--- START ---

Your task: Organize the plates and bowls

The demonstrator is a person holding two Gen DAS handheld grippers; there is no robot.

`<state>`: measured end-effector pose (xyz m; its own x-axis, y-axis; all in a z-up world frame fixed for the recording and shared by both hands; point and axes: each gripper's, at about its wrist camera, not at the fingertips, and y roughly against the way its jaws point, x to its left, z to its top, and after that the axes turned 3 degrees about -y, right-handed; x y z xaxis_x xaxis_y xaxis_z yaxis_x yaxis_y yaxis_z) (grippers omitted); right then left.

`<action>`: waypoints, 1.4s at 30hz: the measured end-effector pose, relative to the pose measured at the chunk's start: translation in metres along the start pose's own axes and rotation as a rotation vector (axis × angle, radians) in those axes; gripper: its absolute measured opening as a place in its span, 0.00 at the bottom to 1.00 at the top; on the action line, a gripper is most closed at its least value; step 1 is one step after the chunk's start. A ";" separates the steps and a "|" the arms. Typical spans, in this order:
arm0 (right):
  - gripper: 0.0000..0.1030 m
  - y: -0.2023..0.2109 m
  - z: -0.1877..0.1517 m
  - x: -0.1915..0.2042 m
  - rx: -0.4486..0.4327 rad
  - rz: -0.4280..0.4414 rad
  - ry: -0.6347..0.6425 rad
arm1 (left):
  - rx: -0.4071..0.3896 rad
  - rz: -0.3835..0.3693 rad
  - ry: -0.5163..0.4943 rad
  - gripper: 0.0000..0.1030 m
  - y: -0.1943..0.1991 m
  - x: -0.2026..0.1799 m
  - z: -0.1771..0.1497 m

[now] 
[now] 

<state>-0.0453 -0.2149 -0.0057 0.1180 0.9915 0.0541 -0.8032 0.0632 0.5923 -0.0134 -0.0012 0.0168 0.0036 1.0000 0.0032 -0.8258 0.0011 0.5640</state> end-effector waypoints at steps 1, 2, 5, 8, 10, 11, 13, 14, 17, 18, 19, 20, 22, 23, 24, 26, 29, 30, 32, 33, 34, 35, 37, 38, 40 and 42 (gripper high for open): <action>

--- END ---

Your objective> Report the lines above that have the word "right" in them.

Exercise result>
`<state>`: measured end-effector pose (xyz m; its own x-axis, y-axis; all in a z-up world frame fixed for the recording and shared by both hands; point and axes: each gripper's, at about its wrist camera, not at the fingertips, and y roughly against the way its jaws point, x to its left, z to its top, and after that the axes turned 3 degrees about -y, right-handed; x y z xaxis_x xaxis_y xaxis_z yaxis_x yaxis_y yaxis_z) (grippers omitted); right then left.
arm0 (right):

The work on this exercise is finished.